Now by contradictory unity, I only meant to raise in a windbaggish way the question of how is it that a larger mass of commodities is saleable after the crisis in which there was an inability to sell all the commodities that had been produced. Meant only to suggest that in one theory Marx was able to explain not only this apparent contradiction but also its necessary recurrence in capitalist development. It may be the only theory we have that still does both.
I think Schumpeter would have agreed with Hayek on the dangers of inflating the prices of consumer goods through the injection of mass consuming power. But Schumpeter's explanations for the Great Depression were pretty irrational. He tended to blame the whole descent from recession to depression on the New Deal (he claimed to hate anything that smacked of planned economy, only to later embrace monopoly control of the economy), though he forgot that Depression had taken hold of European states where public spending was even less aggressive (Switzerland?).
Moseley gives precise evidence on a partial restoration of profitability levels which are nonetheless still below Golden Age levels.
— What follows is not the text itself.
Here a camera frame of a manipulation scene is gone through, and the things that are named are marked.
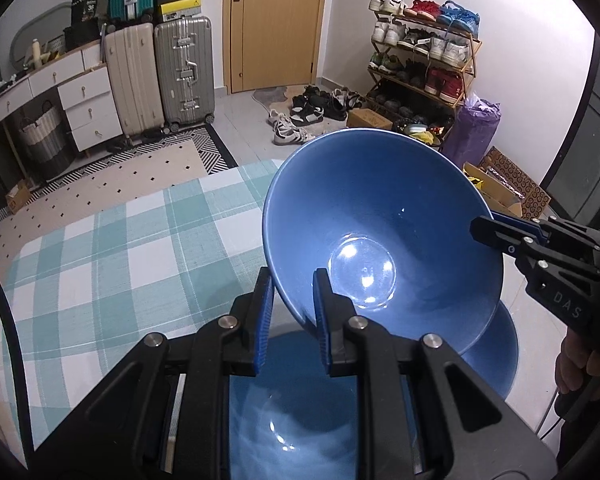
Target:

Brenner cites such stats as well.
>4. Do crises really provide the ground for the centralization of capital?
>Honestly, I think capital is dramatically centralized even in periods of
>prosperity. Look at all of the mergers that are going on right now. Even
>if crises did serve this function, why would that function make the crisis
>necessary? Seems a bit circular to me. Maybe, I have misunderstood you...
Not at all. We still have not explored the reasons for this mind boggling centralisation of capital, the significance of the deals being mostly in stocks, and the effects we can expect. It seems that the American author to study is Frederic Scherer, author of the leading textbook on industrial structure.
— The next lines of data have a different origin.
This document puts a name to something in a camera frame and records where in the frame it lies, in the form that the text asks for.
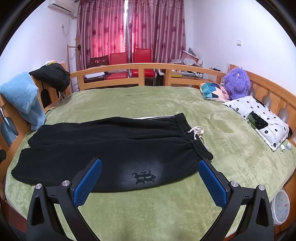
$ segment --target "black sweatpants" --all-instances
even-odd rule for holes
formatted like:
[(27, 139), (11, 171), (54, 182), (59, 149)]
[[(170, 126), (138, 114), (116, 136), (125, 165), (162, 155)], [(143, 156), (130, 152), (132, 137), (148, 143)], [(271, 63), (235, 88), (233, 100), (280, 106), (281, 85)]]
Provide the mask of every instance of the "black sweatpants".
[(171, 117), (111, 117), (84, 123), (43, 125), (23, 149), (12, 176), (46, 186), (71, 180), (93, 157), (102, 173), (92, 192), (119, 192), (171, 183), (213, 159), (183, 113)]

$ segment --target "white floral pillow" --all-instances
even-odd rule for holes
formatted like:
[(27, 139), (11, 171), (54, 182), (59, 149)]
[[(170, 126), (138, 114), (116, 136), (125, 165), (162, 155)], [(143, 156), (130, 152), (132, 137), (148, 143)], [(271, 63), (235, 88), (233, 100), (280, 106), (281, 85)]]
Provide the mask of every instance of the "white floral pillow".
[(288, 137), (289, 126), (254, 97), (246, 96), (226, 102), (224, 105), (239, 113), (246, 121), (252, 112), (266, 121), (268, 123), (266, 127), (255, 130), (273, 151)]

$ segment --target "white wall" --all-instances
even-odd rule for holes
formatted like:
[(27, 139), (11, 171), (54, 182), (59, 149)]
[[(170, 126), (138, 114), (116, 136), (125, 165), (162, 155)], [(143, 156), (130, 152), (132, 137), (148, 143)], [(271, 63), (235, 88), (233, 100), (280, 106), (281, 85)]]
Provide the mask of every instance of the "white wall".
[(193, 16), (200, 23), (193, 25), (193, 46), (203, 67), (242, 66), (296, 95), (296, 47), (258, 2), (194, 0)]
[[(75, 3), (75, 10), (73, 12), (73, 15), (77, 17), (78, 14), (78, 7), (79, 2)], [(76, 46), (76, 31), (77, 31), (77, 18), (72, 20), (71, 19), (71, 29), (70, 29), (70, 39), (69, 39), (69, 46)], [(71, 72), (76, 71), (76, 57), (75, 57), (75, 49), (70, 48), (69, 49), (69, 59), (70, 59), (70, 70)]]
[(186, 50), (193, 47), (193, 1), (184, 0)]
[(71, 21), (50, 10), (47, 1), (42, 3), (18, 28), (0, 56), (0, 84), (23, 71), (36, 70), (48, 60), (67, 63)]

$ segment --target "arched cutout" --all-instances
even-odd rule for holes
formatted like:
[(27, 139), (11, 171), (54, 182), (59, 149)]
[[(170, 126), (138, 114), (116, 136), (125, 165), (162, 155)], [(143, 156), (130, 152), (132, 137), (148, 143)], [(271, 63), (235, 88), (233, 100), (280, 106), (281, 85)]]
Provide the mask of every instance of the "arched cutout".
[(262, 103), (268, 108), (270, 109), (271, 107), (271, 99), (268, 96), (263, 96), (262, 98)]
[(43, 105), (43, 108), (49, 106), (52, 101), (50, 99), (50, 95), (49, 95), (49, 92), (47, 89), (43, 89), (40, 93), (40, 97), (41, 97), (41, 101), (42, 101), (42, 105)]
[(9, 124), (6, 122), (1, 111), (0, 111), (0, 115), (1, 115), (1, 119), (2, 119), (1, 124), (0, 124), (0, 132), (3, 137), (3, 140), (7, 144), (7, 146), (10, 147), (10, 145), (15, 140), (16, 135), (14, 134), (14, 132), (13, 132), (12, 128), (9, 126)]
[(249, 95), (253, 97), (255, 96), (255, 90), (253, 89), (253, 87), (250, 88)]
[(7, 122), (8, 122), (8, 125), (10, 126), (12, 132), (13, 132), (16, 136), (18, 136), (17, 129), (16, 129), (16, 127), (15, 127), (15, 125), (14, 125), (12, 119), (11, 119), (10, 117), (7, 117), (6, 120), (7, 120)]
[(288, 122), (288, 119), (289, 119), (289, 112), (284, 109), (284, 108), (281, 108), (279, 110), (279, 113), (277, 115), (283, 122), (287, 123)]

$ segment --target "electrical wire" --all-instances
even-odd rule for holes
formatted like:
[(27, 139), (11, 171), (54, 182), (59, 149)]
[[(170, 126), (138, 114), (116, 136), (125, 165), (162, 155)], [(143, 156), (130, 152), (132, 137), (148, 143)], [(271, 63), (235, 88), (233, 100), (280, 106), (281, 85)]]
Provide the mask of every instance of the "electrical wire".
[(278, 154), (279, 159), (281, 160), (281, 163), (286, 167), (286, 166), (288, 165), (288, 159), (287, 159), (287, 156), (286, 156), (286, 154), (285, 154), (284, 151), (280, 151), (280, 152), (281, 152), (281, 155), (282, 155), (282, 153), (285, 155), (285, 158), (286, 158), (286, 164), (284, 163), (284, 160), (280, 157), (280, 155), (278, 154), (278, 151), (276, 150), (276, 153)]
[(70, 21), (71, 21), (71, 20), (70, 20), (70, 17), (69, 17), (69, 24), (68, 24), (69, 29), (68, 29), (68, 33), (67, 33), (67, 34), (66, 34), (65, 31), (64, 31), (65, 25), (63, 25), (63, 27), (62, 27), (64, 37), (68, 37), (68, 35), (69, 35), (69, 33), (70, 33)]
[(279, 125), (279, 124), (277, 124), (277, 123), (271, 123), (271, 124), (268, 124), (267, 125), (267, 128), (269, 129), (269, 131), (273, 134), (273, 136), (274, 136), (274, 143), (277, 143), (277, 140), (276, 140), (276, 135), (275, 135), (275, 133), (269, 128), (269, 125), (277, 125), (277, 126), (279, 126), (280, 128), (281, 128), (281, 135), (283, 136), (283, 134), (284, 134), (284, 129), (283, 129), (283, 127), (281, 126), (281, 125)]
In Brenner's framework, we could argue that a deep depression is still required to liquidate that profit rate-reducing excess capacity that bigger firms are simply gobbling up through these stock deals, instead of making real investments in low cost capacity that would raise the anemic, albeit still inflated, productivity growth rate. So crises may still be required to clean the system out, and that may require the actual bankruptcy of firms whose profile is top heavy with old vintage capacity. Here we may want to look at the work of Michael Perelman and Makoto Itoh on scrapping.
Brenner is indeed quite interesting. It seems to me that he is saying that the trajectory capitalist competition imparts is simply the most maximal and rapid development of the productive forces. Then how could the relations fetter the forces and all that?
His answer is ingenious if I understand him: exactly because of the unplanned nature of this rapid and maximal development, quite a bit of excess capacity builds up that then puts bourgeois society on the horns of a dilemma: if it is not liquidated, it comes to depress the profit rate and undermine growth but its liquidation can only be enforced in a profound depression in which there would be serious fetters on the productive forces, i.e., an idling of the factors of production and unemployment generally.
In GA Cohen's language, he seems to grant capitalism the ability to *develop* the productive forces but charges bourgeois society with a serious and recurrent *use fettering* for prolonged periods in order to resume its unplanned, albeit maximal and rapid, development of the productive forces.
Schumpeter may have preferred a society that is dynamically efficient over the long term but perhaps never in full employment equilibrium and even far out of it at times. But Brenner's argument is that Schumpeter underestimates how deep and devastating the unemployment bourgeois society must inflict in phases of liquidation to resume a dynamic and maximal growth path once it builds up excess capacity in its furious foreward movement.
Brenner argues that the planners of the capitalist system themselves find the depression douche much too cold of a shower. Consequently, there has been no clean break from stagnation.
I am not convinced by Brenner's framework; indeed working on a criticism of it. But it does have power and coherence.
>The theories you sketched are illuminating but they seem to discount the
>role of institutions and regimes in "correcting" these market failures. I
>am wary of economic theories that view the market as a force akin to nature
>or a mechanical equilibrium model. (Maybe I just have a prejudice against
>the Physiocrats and their descendants).
Equilbrium?! In neither the Marshallian nor the Walrasian sense is Mattick a theorist of equilbrium!
>I think of the international political economy as the reflection of the
>political power and purpose of the major state and market actors. Perhaps
>our views on capitalism are not mutually exclusive of one another.
>Nevertheless, I believe that an important avenue for disadvantaged groups to
>improve their situation is to politicize the economic institutions and
>networks that regulate international political economy (e.g., The Paris
>Club, The Basle Committee, The IMF, The World Bank, etc.).
As the Cato institute says, abolish the IMF!
>As a side note, it might be interesting to compare Schumpeter's position on
>douches and Bataille's argument in the Accursed Share about the relationship
>between capitalism and war.
I shall be learning more about Bataille from the prof after work; she has been quite interested in him. I note that Bataille is discussed in Maurice Godelier's latest book The Enigma of the Gift. So is Charles Brown's old teacher Marshall Sahlins.